Simply put, carrier consolidation seems to be driving innovation, although not in the traditional sense. That still leaves a big question, what exactly does this mean for telco/connectivity/ISP customers?
Gilmore said “In the short term, the customer may see better economics from the M&A companies to win deals and industry/public support. However, long term, due to the lack of competition, price will not only creep up, but likely far surpass today’s prices, where it will then stabilize. This will give the smaller and innovative companies the opportunities to create new business models with significant economic advantages and flexibilities for the consumers.”

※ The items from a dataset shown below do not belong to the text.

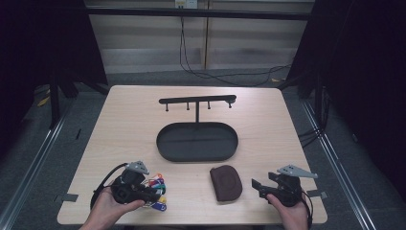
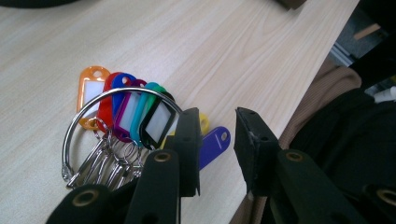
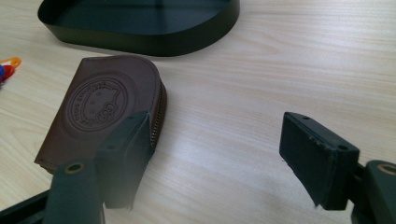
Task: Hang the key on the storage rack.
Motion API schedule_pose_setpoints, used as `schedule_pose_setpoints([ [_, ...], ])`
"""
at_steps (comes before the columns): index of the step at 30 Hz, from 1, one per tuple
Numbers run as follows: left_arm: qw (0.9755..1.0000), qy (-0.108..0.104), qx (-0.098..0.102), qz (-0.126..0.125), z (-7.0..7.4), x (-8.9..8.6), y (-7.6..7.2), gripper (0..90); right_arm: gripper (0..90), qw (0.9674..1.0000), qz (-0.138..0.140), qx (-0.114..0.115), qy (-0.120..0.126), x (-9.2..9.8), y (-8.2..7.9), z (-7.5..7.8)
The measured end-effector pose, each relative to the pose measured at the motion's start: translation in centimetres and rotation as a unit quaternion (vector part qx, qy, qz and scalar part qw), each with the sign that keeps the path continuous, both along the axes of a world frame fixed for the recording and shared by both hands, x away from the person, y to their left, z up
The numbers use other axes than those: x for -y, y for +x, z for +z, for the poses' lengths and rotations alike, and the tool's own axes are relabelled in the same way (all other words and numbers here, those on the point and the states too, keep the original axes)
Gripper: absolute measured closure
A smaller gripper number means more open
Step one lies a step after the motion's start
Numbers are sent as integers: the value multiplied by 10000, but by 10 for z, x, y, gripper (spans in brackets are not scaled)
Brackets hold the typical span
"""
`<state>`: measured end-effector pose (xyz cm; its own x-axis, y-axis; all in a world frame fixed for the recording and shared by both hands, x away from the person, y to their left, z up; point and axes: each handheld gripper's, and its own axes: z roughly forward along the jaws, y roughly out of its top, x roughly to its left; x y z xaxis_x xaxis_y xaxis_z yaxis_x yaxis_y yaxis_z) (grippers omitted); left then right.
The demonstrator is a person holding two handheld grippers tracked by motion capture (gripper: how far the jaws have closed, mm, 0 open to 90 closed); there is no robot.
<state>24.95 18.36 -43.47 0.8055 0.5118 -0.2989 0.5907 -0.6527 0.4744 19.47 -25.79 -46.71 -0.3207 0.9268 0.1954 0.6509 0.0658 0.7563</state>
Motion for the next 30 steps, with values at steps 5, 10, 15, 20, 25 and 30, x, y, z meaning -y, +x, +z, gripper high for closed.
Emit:
schedule_pose_setpoints([
  [5,9996,262,-116,-83,-6,3,0,738,255,10000,6,37,-34,-1,0,0],
  [10,9985,458,-299,-80,-13,6,4,792,254,10000,18,28,-49,-1,1,0],
  [15,9978,544,-378,-70,-20,10,4,804,248,10000,20,32,-51,-1,1,0],
  [20,9958,833,-362,-118,-23,15,5,802,248,10000,22,-2,-56,-2,1,0],
  [25,9947,922,-411,-194,-27,18,5,807,248,10000,-4,17,-70,-1,2,0],
  [30,9931,1032,-495,-250,-27,21,7,800,248,10000,6,6,-86,-1,3,-1],
])
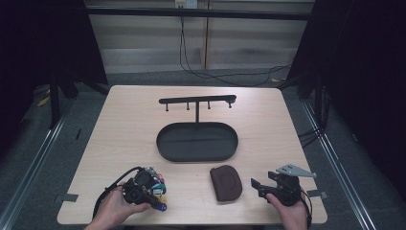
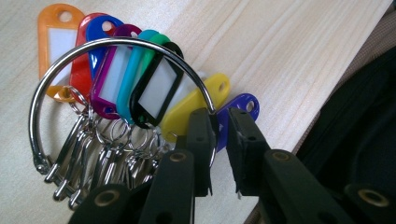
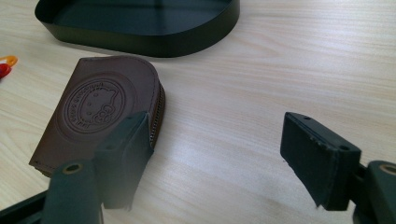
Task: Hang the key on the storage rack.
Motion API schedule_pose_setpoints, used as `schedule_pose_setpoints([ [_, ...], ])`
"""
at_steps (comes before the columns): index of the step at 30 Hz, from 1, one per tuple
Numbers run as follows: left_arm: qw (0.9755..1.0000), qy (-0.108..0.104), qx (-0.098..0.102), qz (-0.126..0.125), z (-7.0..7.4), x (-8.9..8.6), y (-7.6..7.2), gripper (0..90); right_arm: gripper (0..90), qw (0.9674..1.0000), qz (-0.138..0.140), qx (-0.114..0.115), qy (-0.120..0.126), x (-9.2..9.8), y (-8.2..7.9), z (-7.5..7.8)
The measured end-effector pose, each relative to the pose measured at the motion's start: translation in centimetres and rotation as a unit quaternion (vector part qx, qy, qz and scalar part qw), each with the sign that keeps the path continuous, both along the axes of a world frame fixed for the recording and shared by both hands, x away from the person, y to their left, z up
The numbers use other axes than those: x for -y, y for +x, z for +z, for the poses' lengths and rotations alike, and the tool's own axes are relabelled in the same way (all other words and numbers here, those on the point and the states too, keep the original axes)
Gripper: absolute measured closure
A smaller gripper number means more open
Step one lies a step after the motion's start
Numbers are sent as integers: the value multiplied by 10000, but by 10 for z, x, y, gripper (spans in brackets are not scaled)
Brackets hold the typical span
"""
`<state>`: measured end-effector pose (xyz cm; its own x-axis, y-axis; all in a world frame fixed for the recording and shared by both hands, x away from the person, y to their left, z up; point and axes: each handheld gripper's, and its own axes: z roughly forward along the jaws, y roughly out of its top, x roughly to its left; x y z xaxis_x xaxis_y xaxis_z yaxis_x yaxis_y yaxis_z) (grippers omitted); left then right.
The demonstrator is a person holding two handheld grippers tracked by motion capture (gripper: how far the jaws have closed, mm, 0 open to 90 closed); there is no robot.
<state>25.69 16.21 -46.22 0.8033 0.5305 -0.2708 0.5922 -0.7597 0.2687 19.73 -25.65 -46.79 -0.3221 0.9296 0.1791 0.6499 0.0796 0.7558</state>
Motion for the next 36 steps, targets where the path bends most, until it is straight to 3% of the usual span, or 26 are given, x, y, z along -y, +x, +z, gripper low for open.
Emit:
schedule_pose_setpoints([
  [4,9996,277,-27,-69,1,7,2,828,248,10000,-7,-2,-11,0,0,0],
  [10,9973,663,-246,-188,1,16,10,857,248,10000,-36,-12,71,2,1,-1],
  [12,9971,675,-339,-101,1,17,12,860,248,10000,-43,-8,68,2,1,-1],
  [17,9956,767,-506,-170,0,20,17,863,248,10000,2,-52,-7,-1,2,-2],
  [22,9929,738,-927,-47,-2,18,27,861,248,10000,-7,-56,-5,-1,3,-2],
  [28,9925,710,-920,-367,-2,17,29,868,248,9999,13,-101,-21,-1,4,-3],
  [31,9931,670,-903,-334,-2,16,28,870,248,9999,16,-105,-21,-1,4,-3],
  [32,9924,724,-903,-428,-2,15,30,870,248,9999,13,-104,-16,-1,4,-3],
  [34,9935,715,-850,-244,-1,14,29,872,247,9999,4,-116,-18,-1,4,-3],
  [36,9938,709,-826,-224,2,12,30,872,248,9999,-1,-113,-15,-1,4,-3],
])
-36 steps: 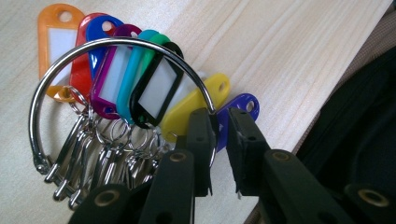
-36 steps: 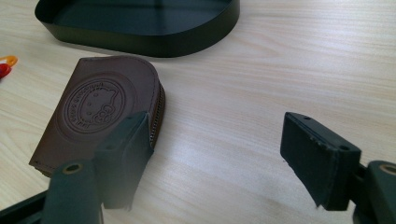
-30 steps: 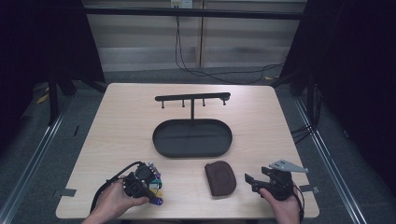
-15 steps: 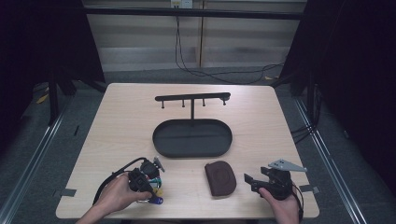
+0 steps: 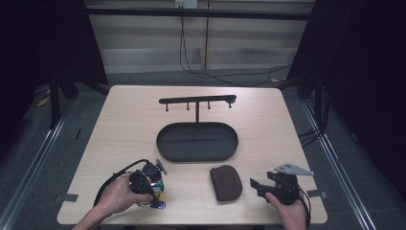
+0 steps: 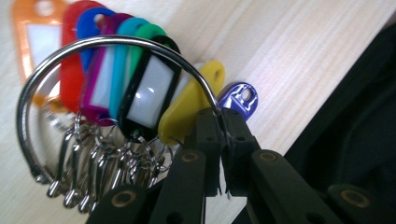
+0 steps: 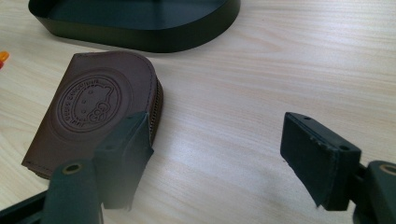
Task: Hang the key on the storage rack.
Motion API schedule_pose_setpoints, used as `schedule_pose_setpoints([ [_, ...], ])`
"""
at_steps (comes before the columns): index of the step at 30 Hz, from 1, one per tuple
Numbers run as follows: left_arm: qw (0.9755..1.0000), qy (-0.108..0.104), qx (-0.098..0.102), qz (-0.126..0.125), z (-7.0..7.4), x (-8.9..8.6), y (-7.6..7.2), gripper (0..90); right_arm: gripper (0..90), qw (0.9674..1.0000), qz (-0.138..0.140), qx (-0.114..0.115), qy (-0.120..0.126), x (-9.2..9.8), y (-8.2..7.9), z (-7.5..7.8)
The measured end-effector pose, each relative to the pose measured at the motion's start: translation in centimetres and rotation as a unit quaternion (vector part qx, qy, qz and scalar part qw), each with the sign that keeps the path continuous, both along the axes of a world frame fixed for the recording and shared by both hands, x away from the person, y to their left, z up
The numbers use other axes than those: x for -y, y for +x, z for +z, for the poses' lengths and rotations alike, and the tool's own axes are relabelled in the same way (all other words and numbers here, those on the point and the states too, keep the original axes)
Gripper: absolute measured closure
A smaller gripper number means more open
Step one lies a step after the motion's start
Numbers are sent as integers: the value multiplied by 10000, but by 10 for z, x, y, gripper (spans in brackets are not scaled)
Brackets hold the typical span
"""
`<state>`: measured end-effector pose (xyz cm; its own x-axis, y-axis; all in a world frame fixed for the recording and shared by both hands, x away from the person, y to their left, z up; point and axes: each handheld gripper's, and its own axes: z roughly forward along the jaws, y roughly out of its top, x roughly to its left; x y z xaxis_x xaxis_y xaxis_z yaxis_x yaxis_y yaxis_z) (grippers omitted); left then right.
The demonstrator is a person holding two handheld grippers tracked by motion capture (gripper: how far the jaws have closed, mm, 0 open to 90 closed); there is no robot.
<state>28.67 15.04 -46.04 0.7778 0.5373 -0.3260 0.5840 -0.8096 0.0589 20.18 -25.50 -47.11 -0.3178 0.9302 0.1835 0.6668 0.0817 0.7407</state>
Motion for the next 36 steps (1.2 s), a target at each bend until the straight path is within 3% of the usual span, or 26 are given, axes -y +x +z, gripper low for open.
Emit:
schedule_pose_setpoints([
  [9,9996,-147,199,-159,16,-9,1,871,248,10000,4,-15,-21,0,1,-1],
  [15,9995,-195,232,-90,28,-17,1,872,247,10000,-3,-19,-30,0,1,-1],
  [20,9988,-259,393,127,42,-26,3,872,247,10000,-9,-38,-37,0,2,-1],
  [22,9987,-271,413,100,47,-28,5,873,247,10000,-13,-31,-38,0,2,-1],
  [30,9980,-106,622,12,66,-37,9,876,247,10000,-16,-42,-50,1,3,-2],
  [36,9975,-27,679,204,79,-41,15,879,247,10000,-31,-53,-50,1,3,-2],
])
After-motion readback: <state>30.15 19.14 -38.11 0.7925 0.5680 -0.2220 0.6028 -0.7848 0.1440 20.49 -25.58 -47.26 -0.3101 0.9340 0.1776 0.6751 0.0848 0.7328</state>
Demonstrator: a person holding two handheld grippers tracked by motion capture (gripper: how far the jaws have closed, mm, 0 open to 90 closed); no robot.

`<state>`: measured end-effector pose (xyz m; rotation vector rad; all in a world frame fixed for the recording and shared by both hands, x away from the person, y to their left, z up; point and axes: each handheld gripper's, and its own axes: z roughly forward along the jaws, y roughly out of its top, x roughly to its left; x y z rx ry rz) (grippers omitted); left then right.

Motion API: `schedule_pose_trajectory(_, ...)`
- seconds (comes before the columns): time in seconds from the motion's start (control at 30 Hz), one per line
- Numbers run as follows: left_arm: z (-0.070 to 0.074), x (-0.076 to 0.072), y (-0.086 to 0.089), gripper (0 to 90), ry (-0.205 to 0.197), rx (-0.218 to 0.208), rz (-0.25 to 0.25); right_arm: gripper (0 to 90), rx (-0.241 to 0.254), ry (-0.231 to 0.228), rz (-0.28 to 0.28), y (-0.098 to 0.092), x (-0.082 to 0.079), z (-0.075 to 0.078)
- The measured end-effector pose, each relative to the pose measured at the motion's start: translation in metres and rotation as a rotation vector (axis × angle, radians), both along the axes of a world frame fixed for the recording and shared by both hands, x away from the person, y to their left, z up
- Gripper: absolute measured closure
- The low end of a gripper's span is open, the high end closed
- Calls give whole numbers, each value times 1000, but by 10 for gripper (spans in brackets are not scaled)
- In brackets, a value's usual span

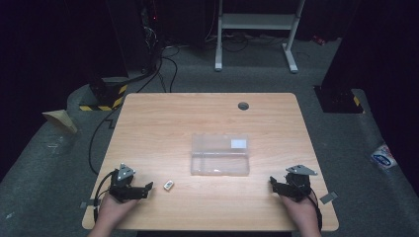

Stanhope offered a different perspective and said “the innovation that comes from consolidation directly improves the customer experience. The company as a whole will have better insight into the end-to-end customer journey, experience and service performance from a single pane of glass.”
Stanhope added “consolidation will not have a significant impact on pricing models. The largest impact on pricing models in the market today are application and over-the-top services.”
A view echoed by Lawson-Shanks “Even with consolidation, the carrier market is healthy and there is growth from a new group of competitors such as CSPs, Content Delivery Networks (CDNs), Over-the-Top (OTT) providers, mobile operators, Internet Service Providers (ISPs) and cable operators.” Lawson-Shanks added “Pricing is an ongoing topic, but we believe that the consolidated players along with the new entrants, the internet, cloud and application providers, will increasingly adopt an open pricing model to service the highly-informed customer base who regard these services as a necessary commodity to their business.”
Beyond pricing concerns, there are some other ramifications from consolidation. Gilmore said “customers can expect to be serviced by fewer service providers, which are covering increasingly larger geographic areas, providing a more common set of services.” Gilmore offered some sage advice, “Companies should look for service providers that leverage standards-based technologies that facilitate building to their average usage today, but with ample headroom to support bursting and growth.”
Stanhope added “For customers, it is less about preparing for the innovations that come from carrier consolidation versus embracing and demanding them.” Lawson-Shanks added “Customers should adopt a “cloud-first” mentality (be that private, public or hybrid) and explore the next generation of Internet Exchange providers, Megaport, Console, EdgeConneX, Global Capacity and PacketFabric to name a few. These companies are growing rapidly and offer the services necessary to protect their data and better manage their cost models.”
For the most part, experts prove to be on the same page when it comes to carrier consolidation. For all intents and purposes, innovation will continue to be a theme that is driven by consolidation, and not harmed by it. As for the long-term prognosis, customers may be faced with higher costs, but will undoubtedly be offered more services, options and capabilities.